Officially, winners were given 30 seconds to present their speech, though many expanded it to a minute as music swelled over their final words. After the 30 seconds, they were “played off,” which means that the music meant to bridge the speech and the content to follow starts, indicating that the speaker is being politely urged to depart from the stage. 

The play-off is a common technique in awards shows where a 45- to 60-second speech is designated. It’s usually ignored in larger categories and by bigger stars (including Michelle Yeoh humorously telling a pianist to not interrupt at the Golden Globes this year). 

For later awards, especially Game of the Year, it does seem that the play-off was relaxed quite a bit. Still, the damage was done, especially among other critiques about the awards, or dearth of them, during the broadcast. 

A YouTube video not only compiles the speeches, but displays the 30-second timer shown to each winner; the compiled speech length is only just about ten minutes.  Another tweet from an in-person attendee shows the infamous “Please Wrap It Up” demand on the teleprompter, too.

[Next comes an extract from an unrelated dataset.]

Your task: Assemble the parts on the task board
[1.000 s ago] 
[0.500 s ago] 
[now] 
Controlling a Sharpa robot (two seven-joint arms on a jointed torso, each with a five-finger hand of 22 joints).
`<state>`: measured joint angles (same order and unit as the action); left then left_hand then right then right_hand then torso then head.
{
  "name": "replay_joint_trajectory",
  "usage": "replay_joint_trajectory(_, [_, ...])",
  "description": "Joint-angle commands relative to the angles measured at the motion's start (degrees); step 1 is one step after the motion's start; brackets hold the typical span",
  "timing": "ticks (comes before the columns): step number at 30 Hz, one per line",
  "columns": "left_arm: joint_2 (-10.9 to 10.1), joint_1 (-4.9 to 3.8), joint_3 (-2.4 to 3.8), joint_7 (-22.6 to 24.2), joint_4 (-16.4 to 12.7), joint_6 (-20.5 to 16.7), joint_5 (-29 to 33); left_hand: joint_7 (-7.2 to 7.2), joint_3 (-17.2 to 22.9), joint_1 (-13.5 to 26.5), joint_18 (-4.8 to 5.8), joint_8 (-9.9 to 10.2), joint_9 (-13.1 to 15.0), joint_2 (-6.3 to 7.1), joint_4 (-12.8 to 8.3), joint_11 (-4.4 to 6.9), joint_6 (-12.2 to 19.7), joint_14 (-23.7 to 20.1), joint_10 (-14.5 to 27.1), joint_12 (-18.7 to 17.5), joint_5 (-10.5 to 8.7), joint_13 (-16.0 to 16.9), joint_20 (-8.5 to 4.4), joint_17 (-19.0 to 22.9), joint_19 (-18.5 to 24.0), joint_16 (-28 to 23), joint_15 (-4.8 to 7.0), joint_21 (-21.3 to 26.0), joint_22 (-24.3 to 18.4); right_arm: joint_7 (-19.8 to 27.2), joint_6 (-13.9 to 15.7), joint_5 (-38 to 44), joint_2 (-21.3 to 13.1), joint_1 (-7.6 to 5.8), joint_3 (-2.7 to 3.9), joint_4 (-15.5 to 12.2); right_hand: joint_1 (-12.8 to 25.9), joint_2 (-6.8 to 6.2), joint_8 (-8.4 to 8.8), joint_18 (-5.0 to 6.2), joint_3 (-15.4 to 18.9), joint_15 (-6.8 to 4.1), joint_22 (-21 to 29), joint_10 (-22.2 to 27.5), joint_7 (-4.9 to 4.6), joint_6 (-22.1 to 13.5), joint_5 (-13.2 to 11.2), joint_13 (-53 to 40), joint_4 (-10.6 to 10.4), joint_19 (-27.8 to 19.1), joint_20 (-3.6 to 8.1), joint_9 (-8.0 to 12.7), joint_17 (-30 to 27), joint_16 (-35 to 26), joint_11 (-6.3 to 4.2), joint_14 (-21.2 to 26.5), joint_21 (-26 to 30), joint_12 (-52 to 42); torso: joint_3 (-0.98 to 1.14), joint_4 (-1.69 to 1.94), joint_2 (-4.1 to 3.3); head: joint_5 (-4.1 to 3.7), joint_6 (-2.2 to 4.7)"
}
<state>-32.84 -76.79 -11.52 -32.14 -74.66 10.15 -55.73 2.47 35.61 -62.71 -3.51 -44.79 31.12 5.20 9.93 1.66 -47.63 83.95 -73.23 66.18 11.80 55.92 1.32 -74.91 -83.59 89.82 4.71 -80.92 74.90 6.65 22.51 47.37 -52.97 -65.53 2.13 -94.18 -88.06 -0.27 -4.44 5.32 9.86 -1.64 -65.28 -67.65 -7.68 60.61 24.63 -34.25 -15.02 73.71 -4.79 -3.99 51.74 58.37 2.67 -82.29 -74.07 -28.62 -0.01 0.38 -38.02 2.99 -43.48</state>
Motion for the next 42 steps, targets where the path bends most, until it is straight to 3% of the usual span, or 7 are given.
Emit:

Meanwhile, because the actual awards seemed to be so short, several critics have tried to run the numbers. IGN estimated that about 18% of The Game Awards were actually dedicated to speeches. On Bluesky, a games industry veteran gave a more precise estimate: about 41 minutes and 29 seconds was dedicated to awards out of the 3-hour, 34-minute, 38-second runtime, with 14 categories announced over 4 minutes and 33 seconds, clocking in the time closer to 19%. There were only three “by the way, we have these categories too” winners that were able to give a speech, including Nintendo. 

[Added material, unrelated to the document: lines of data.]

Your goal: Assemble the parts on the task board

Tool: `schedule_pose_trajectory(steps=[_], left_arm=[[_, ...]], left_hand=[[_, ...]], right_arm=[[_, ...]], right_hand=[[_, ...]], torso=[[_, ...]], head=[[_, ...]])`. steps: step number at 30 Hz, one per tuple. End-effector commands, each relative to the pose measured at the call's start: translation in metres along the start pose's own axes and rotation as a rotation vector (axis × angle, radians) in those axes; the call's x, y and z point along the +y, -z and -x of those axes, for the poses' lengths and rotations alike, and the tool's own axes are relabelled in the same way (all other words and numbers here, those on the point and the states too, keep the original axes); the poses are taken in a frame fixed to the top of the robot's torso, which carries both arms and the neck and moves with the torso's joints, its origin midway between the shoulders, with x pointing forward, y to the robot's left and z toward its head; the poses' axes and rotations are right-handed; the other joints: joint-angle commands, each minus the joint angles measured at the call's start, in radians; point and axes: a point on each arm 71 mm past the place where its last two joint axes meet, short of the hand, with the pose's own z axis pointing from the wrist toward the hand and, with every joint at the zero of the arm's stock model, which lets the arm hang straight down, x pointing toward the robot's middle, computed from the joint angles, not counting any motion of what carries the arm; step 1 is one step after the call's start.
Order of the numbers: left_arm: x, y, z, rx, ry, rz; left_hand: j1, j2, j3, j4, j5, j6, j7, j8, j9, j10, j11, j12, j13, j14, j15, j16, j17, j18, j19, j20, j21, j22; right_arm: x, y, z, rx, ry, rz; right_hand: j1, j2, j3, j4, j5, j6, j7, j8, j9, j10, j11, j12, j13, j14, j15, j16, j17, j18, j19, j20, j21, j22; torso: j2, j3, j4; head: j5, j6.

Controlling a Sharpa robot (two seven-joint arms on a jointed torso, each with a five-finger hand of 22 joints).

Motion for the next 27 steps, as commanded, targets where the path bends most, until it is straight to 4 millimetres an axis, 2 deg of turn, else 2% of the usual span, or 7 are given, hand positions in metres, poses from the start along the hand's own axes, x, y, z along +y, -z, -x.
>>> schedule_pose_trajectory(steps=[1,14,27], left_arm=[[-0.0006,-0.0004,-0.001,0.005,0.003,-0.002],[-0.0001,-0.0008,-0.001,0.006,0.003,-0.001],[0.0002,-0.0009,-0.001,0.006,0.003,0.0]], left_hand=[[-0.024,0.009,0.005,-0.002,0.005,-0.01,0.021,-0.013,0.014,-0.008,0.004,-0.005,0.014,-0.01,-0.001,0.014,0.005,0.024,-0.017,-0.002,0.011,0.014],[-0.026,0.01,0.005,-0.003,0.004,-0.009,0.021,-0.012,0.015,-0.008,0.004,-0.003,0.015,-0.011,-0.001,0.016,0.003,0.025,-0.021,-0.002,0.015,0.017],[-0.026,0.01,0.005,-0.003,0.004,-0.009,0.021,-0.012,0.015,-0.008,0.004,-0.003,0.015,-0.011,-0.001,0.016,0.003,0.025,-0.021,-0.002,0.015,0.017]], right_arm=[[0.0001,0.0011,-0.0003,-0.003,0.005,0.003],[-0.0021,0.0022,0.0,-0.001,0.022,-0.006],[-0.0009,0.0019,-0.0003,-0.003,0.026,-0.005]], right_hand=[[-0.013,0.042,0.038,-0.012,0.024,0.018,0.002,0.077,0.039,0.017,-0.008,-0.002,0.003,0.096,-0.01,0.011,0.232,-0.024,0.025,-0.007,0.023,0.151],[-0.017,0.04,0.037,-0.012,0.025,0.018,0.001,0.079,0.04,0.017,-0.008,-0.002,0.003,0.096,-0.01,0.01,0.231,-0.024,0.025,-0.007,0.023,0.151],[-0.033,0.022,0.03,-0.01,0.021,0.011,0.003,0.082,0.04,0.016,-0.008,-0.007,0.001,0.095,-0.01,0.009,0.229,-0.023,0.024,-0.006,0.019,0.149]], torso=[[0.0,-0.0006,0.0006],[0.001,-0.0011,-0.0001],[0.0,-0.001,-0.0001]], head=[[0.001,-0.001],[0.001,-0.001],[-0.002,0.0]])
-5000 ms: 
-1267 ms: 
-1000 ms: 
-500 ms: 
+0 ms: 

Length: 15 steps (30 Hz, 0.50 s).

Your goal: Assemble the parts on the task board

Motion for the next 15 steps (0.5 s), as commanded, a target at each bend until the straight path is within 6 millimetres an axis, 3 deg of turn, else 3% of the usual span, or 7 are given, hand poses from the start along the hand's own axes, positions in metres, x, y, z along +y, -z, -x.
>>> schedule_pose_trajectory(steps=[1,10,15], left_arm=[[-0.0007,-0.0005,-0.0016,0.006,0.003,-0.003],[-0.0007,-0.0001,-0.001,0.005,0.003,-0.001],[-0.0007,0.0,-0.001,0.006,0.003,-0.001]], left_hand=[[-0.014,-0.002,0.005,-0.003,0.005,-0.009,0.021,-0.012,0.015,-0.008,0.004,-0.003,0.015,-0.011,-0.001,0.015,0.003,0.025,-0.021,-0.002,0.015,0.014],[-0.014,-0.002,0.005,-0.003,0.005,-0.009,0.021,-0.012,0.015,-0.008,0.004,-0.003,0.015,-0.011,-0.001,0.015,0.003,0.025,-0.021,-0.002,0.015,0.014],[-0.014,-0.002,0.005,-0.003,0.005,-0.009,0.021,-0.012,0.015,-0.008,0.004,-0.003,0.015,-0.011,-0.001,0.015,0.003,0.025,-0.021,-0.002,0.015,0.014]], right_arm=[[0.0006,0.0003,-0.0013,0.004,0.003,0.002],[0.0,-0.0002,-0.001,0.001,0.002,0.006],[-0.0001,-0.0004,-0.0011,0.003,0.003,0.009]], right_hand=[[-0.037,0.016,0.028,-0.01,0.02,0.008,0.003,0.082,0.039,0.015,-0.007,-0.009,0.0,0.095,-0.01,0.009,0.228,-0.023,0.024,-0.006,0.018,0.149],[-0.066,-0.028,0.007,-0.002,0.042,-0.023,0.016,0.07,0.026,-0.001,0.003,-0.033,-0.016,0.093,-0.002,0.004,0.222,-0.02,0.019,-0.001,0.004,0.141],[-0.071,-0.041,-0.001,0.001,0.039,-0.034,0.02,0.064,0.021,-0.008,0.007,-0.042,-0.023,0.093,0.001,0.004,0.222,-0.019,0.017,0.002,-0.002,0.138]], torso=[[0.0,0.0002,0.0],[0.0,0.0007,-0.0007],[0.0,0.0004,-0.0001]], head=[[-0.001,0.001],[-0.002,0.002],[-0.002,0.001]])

Either way, awards were less than a fifth of The Game Awards. Combined with a myriad of long-winded celebrity appearances and non-award speeches, The Game Awards drew a lot of criticism for the lack of focus on the already-released games being celebrated. 

The lack of care towards developers felt especially harsh to many during a year that saw thousands of employees laid off across dozens of studios, including but not limited to Bungie, Epic, Playstation’s Visual Arts, Phoenix Labs, Media Molecule, CD Projekt Red, Motorsport Games, Digital Extremes, Amazon, TinyBuild, New World Interactive, Volition, Frontier, Riot, Telltale, Naughty Dog, Roblox, and Roblox China. 

The Game Awards is an annual celebration of the video game industry’s elite, abound with speeches and appearances from film industry stars, massive musical performances for unreleased games, and a showcase of trailers for games mostly to be released in no less than six months occupying about 80% of the runtime.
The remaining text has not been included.